Task description:
Using the entries that follow, collect the lines where the word "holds" appears.

Excerpted records:
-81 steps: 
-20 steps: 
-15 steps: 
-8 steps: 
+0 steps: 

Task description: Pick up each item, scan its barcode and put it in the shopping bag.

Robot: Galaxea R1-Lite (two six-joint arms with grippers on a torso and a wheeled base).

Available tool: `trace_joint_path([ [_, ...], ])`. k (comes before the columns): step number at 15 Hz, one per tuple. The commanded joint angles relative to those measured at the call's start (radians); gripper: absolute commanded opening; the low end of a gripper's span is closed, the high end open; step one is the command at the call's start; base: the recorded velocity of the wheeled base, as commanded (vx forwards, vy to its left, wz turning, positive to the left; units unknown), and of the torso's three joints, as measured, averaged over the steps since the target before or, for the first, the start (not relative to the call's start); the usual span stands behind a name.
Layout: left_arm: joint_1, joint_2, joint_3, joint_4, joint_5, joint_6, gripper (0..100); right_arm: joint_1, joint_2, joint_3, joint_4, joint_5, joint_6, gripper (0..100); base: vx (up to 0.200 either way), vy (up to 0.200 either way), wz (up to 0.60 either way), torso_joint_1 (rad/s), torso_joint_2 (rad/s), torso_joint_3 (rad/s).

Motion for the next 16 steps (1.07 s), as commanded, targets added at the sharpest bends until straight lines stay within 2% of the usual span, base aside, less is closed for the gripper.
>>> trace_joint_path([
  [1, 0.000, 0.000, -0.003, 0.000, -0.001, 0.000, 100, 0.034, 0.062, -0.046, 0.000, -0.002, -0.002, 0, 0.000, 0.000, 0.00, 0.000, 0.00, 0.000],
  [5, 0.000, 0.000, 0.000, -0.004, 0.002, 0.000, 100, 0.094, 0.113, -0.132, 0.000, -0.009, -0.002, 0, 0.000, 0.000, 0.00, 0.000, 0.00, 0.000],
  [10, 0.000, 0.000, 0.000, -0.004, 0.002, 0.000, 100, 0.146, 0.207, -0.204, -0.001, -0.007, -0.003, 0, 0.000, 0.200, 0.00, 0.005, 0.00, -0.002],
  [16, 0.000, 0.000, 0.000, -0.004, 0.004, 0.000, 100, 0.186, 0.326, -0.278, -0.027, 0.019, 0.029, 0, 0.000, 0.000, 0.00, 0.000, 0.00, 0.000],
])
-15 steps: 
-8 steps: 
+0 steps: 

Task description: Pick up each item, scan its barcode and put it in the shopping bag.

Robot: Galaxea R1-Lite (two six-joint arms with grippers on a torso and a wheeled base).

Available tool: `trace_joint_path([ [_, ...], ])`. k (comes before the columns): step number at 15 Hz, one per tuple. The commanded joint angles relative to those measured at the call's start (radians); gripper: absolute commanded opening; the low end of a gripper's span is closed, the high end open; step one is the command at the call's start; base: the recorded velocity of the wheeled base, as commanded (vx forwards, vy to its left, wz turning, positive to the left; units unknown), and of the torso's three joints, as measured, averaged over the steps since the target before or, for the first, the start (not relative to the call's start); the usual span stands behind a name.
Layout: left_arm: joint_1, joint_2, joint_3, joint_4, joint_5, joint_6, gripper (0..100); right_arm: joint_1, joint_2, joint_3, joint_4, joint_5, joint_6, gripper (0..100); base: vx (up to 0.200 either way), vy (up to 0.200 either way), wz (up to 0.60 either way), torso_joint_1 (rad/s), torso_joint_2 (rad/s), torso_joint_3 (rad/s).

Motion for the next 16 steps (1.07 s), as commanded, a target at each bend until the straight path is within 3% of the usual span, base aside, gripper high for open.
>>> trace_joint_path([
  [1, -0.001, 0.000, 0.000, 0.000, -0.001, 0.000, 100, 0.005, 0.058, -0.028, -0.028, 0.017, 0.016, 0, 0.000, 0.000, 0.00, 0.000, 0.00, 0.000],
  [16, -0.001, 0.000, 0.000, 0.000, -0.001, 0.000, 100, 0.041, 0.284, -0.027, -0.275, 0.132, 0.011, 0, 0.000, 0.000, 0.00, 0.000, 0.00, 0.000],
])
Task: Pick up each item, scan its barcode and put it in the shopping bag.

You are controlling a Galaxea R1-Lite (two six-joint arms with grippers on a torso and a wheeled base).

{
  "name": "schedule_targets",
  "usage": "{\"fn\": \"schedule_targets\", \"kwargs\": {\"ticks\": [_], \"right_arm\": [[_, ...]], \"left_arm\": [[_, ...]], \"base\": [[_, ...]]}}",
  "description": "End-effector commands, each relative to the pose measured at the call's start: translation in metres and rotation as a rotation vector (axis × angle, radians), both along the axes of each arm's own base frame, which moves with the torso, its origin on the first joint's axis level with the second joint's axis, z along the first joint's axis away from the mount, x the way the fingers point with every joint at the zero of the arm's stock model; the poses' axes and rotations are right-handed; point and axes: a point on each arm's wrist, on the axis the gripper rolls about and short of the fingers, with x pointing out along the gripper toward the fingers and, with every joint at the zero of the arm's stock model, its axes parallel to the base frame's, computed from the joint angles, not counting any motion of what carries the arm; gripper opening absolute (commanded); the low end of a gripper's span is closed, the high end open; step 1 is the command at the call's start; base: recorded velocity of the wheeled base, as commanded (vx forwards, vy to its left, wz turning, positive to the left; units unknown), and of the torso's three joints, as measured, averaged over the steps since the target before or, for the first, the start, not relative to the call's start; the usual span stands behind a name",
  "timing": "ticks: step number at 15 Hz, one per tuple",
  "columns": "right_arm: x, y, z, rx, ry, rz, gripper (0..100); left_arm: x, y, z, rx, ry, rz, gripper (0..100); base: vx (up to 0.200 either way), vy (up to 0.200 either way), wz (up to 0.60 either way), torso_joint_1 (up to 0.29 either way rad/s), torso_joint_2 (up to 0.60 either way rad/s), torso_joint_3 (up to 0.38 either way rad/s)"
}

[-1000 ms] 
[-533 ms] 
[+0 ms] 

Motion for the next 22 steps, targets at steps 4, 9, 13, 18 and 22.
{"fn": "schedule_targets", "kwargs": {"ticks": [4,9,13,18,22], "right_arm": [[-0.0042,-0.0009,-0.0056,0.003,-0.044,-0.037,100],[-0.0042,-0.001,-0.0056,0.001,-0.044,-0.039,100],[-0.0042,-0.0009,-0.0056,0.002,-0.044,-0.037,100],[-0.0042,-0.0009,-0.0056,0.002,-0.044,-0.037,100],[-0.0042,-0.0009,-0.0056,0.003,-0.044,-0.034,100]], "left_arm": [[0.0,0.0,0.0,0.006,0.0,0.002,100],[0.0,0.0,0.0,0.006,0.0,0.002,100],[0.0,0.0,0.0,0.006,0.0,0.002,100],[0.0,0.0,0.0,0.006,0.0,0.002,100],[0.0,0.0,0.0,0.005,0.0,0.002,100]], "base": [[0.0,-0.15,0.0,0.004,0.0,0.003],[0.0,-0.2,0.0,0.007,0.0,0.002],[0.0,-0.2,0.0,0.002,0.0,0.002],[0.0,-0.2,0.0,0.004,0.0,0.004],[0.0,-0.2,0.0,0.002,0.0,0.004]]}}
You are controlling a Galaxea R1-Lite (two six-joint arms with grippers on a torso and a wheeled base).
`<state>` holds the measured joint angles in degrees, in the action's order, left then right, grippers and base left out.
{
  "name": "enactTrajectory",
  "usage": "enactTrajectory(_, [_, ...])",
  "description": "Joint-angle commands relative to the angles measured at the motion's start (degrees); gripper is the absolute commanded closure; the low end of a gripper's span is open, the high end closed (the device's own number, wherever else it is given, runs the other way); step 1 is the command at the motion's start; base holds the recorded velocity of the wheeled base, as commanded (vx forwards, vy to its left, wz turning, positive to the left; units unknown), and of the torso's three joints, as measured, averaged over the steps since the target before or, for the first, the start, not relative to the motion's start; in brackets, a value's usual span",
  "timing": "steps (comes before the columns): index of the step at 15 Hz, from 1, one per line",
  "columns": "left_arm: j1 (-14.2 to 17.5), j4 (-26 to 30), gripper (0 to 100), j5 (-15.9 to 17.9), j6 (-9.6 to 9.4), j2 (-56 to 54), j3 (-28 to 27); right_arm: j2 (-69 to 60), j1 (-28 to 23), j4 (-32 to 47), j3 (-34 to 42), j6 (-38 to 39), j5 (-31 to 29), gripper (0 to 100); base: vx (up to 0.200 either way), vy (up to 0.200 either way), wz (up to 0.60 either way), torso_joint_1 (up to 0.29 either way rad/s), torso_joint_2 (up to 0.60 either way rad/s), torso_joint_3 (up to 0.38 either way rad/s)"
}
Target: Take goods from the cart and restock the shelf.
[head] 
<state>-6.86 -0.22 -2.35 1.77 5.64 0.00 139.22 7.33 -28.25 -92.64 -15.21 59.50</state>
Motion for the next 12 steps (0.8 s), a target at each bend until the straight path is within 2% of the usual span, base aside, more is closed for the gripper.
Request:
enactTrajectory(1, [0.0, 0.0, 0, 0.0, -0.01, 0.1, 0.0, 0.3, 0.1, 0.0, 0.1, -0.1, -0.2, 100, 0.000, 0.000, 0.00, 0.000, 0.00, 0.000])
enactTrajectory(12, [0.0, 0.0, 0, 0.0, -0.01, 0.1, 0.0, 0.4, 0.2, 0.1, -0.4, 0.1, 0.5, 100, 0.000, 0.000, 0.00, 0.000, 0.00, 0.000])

Answer to this problem:
`<state>` holds the measured joint angles in degrees, in the action's order, left then right, grippers and base left out.
  "description": "Joint-angle commands relative to the angles measured at the motion's start (degrees); gripper is the absolute commanded closure; the low end of a gripper's span is open, the high end closed (the device's own number, wherever else it is given, runs the other way); step 1 is the command at the motion's start; base holds the recorded velocity of the wheeled base, as commanded (vx forwards, vy to its left, wz turning, positive to the left; units unknown), and of the torso's three joints, as measured, averaged over the steps since the target before or, for the first, the start, not relative to the motion's start; in brackets, a value's usual span",

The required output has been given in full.